→ **Task to complete**: Could you repeat the whole listing below exactly, omitting any picture it holds?

═══ Task data

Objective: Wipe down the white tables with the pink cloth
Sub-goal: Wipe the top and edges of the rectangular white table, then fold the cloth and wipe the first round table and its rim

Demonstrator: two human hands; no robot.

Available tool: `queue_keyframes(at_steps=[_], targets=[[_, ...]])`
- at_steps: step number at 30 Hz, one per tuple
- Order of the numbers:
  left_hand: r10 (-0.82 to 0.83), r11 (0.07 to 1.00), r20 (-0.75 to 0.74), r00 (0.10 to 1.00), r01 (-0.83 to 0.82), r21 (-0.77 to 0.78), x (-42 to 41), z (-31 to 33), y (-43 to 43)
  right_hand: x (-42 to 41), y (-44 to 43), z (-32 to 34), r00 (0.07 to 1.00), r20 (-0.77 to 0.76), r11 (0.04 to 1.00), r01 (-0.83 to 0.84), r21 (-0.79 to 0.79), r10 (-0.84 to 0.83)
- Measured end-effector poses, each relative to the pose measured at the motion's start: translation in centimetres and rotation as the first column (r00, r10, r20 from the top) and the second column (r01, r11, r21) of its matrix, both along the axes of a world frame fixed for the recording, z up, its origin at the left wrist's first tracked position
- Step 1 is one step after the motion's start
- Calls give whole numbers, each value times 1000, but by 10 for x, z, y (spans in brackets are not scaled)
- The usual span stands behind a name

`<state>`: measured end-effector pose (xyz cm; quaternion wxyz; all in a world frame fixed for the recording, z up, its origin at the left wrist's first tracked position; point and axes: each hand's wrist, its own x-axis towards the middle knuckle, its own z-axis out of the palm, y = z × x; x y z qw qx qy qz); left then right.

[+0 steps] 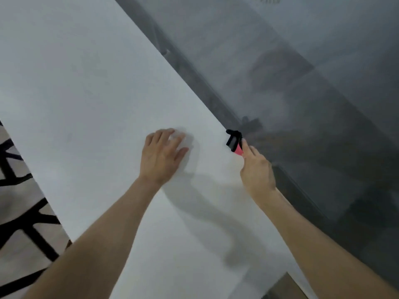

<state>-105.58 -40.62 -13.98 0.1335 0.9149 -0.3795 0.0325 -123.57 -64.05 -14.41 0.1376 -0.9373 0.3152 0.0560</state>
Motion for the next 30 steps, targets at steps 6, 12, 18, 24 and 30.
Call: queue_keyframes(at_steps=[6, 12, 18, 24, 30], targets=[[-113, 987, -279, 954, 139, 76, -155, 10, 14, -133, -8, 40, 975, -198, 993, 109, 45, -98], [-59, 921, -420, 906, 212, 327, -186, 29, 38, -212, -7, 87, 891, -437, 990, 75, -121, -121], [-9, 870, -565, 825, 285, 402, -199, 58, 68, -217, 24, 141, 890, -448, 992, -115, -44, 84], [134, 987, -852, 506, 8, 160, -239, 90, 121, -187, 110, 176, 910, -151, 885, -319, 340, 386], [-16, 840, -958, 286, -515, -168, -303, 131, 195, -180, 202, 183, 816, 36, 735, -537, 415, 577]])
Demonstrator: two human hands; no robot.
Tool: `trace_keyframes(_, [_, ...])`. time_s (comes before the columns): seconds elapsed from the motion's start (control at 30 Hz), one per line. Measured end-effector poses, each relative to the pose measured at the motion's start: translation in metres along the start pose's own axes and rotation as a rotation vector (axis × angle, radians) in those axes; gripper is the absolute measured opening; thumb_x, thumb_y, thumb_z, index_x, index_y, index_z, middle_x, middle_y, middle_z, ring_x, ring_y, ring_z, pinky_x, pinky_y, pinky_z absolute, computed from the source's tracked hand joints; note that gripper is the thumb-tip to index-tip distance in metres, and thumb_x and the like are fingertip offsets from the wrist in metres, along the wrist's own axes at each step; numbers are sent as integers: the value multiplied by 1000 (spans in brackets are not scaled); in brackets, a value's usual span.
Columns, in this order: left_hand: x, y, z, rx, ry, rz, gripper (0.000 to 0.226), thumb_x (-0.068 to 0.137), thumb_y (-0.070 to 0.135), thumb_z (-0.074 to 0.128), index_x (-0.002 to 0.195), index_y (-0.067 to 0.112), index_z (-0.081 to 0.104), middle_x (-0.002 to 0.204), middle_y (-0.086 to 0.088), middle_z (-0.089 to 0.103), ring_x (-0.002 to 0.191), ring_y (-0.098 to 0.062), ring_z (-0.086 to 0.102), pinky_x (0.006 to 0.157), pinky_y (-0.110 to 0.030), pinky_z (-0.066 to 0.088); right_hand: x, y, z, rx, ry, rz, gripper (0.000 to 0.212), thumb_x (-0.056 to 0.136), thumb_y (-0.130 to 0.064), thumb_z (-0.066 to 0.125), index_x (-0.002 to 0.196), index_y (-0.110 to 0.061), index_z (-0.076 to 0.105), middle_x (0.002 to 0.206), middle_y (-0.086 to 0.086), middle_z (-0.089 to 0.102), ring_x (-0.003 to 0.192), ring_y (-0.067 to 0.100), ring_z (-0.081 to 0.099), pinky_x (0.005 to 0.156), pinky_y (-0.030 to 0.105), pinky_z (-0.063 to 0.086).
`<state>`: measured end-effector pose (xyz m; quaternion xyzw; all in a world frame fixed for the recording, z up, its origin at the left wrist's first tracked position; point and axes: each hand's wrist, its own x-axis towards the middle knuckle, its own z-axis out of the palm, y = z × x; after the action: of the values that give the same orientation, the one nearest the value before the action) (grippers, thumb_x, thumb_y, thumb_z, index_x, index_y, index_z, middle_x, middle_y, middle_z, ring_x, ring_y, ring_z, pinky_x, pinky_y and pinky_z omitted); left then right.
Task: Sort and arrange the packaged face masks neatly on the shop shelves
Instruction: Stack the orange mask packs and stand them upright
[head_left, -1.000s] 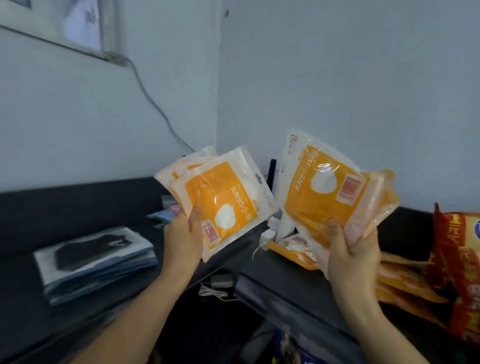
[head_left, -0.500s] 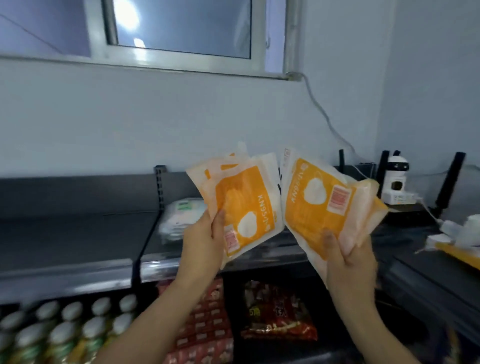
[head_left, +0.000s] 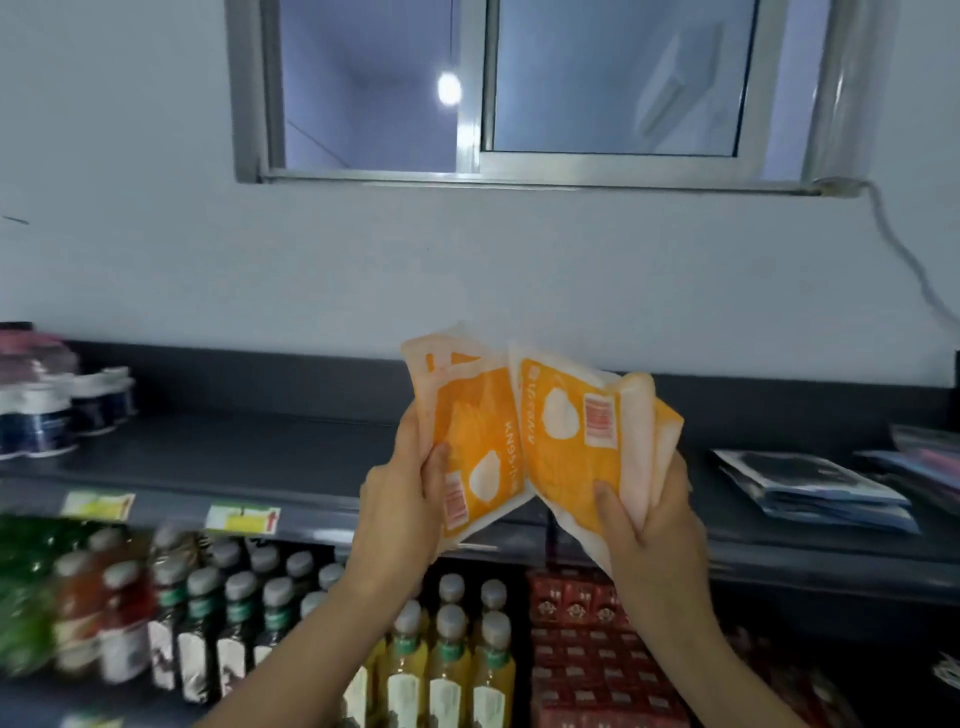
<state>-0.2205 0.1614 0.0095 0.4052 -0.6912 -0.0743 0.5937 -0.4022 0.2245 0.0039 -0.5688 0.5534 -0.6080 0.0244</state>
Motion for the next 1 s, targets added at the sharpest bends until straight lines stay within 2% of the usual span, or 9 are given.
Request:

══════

→ **Solved exercise**:
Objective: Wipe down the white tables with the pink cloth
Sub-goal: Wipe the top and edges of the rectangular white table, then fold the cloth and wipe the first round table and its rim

Demonstrator: two human hands; no robot.

Available tool: `queue_keyframes(at_steps=[_], targets=[[_, ...]])`
- at_steps: step number at 30 Hz, one per tuple
- Order of the numbers:
  left_hand: r10 (-0.82 to 0.83), r11 (0.07 to 1.00), r20 (-0.75 to 0.74), r00 (0.10 to 1.00), r01 (-0.83 to 0.82), r21 (-0.77 to 0.78), x (-42 to 41), z (-31 to 33), y (-43 to 43)
  right_hand: x (-42 to 41), y (-44 to 43), z (-32 to 34), r00 (0.07 to 1.00), r20 (-0.77 to 0.76), r11 (0.04 to 1.00), r01 (-0.83 to 0.84), r21 (-0.79 to 0.79), r10 (-0.84 to 0.83)
- Measured end-effector poses, each relative to the pose measured at the motion's start: translation in centimetres and rotation as the first column (r00, r10, r20 from the top) and the second column (r01, r11, r21) of its matrix, both along the axes of a world frame fixed for the recording, z up, its origin at the left wrist's first tracked position
- Step 1 is one step after the motion's start
- Calls give whole numbers, each value times 1000, but by 10 for x, z, y (spans in brackets are not scaled)
- The usual span stands behind a name

`<state>`: measured end-effector pose (xyz cm; quaternion wxyz; all in a world frame fixed for the recording, z up, its origin at the left wrist's first tracked position; point and axes: each hand's wrist, its own x-axis towards the middle knuckle, its own z-axis out of the palm, y = z × x; x y z qw qx qy qz); left then right.

[+0 steps] 

<state>-105.58 -40.62 -13.98 0.1335 0.9149 -0.3795 0.0325 -123.57 -64.05 -14.41 0.1376 -0.9373 0.3152 0.0560</state>
Motion for the next 30 steps, targets at steps 6, 12, 18, 24 and 30.
Call: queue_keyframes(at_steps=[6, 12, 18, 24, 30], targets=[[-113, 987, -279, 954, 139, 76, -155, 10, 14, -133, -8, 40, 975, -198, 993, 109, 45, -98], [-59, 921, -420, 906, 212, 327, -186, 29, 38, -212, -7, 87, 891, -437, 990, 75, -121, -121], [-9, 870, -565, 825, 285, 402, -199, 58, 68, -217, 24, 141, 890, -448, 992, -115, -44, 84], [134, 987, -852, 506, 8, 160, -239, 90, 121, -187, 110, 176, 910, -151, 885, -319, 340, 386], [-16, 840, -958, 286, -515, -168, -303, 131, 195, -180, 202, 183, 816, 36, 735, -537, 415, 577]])
Demonstrator: two human hands; no robot.
Tool: `trace_keyframes(_, [_, ...])`. time_s (comes before the columns): seconds elapsed from the motion's start (control at 30 Hz), one per line. Measured end-effector poses, each relative to the pose measured at the motion's start: translation in metres along the start pose's own axes and rotation as a rotation vector (axis × angle, radians) in those axes; gripper is the absolute measured opening; thumb_x, thumb_y, thumb_z, index_x, index_y, index_z, middle_x, middle_y, middle_z, ring_x, ring_y, ring_z, pinky_x, pinky_y, pinky_z absolute, computed from the source's tracked hand joints; note that gripper is the thumb-tip to index-tip distance in metres, and thumb_x and the like are fingertip offsets from the wrist in metres, along the wrist's own axes at each step; numbers are sent as integers: the value multiplied by 1000 (spans in brackets are not scaled); in brackets, a value's usual span.
Columns, in this order: left_hand: x, y, z, rx, ry, rz, gripper (0.000 to 0.226), thumb_x (-0.068 to 0.137), thumb_y (-0.070 to 0.135), thumb_z (-0.074 to 0.128), index_x (-0.002 to 0.195), index_y (-0.067 to 0.112), index_z (-0.081 to 0.104), middle_x (-0.002 to 0.204), middle_y (-0.086 to 0.088), middle_z (-0.089 to 0.103), ring_x (-0.002 to 0.191), ring_y (-0.098 to 0.062), ring_z (-0.086 to 0.102), pinky_x (0.006 to 0.157), pinky_y (-0.110 to 0.030), pinky_z (-0.066 to 0.088); right_hand: x, y, z, rx, ry, rz, gripper (0.000 to 0.212), thumb_x (-0.056 to 0.136), thumb_y (-0.130 to 0.064), thumb_z (-0.066 to 0.125), index_x (-0.002 to 0.196), index_y (-0.110 to 0.061), index_z (-0.076 to 0.105), middle_x (0.002 to 0.206), middle_y (-0.086 to 0.086), middle_z (-0.089 to 0.102), ring_x (-0.003 to 0.192), ring_y (-0.067 to 0.100), ring_z (-0.081 to 0.099), pinky_x (0.005 to 0.156), pinky_y (-0.030 to 0.105), pinky_z (-0.063 to 0.086).
`<state>`: measured end-effector pose (xyz m; quaternion xyzw; all in a world frame fixed for the recording, z up, its origin at the left wrist's first tracked position; point and axes: each hand's wrist, its own x-axis towards the middle knuckle, its own z-axis out of the palm, y = z × x; after the action: of the values that give the same orientation, the one nearest the value before the action) (grippers, thumb_x, thumb_y, thumb_z, index_x, index_y, index_z, middle_x, middle_y, middle_z, ring_x, ring_y, ring_z, pinky_x, pinky_y and pinky_z omitted); left then right.
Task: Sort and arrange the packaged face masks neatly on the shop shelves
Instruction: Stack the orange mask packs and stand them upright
[head_left, -1.000s] 
[head_left, -0.500s] 
[head_left, +0.000s] 
<state>-0.2205 0.1614 0.0095 0.4052 -0.6912 -0.0743 0.5937 -0.4022 0.2245 0.0039 -0.5688 0.5534 -0.6080 0.0244</state>
Motion for the next 1 s, targets added at the sharpest bends until straight lines stay within 2% of the usual span, or 9 are given.
Request:

Nothing remains to be added to the output.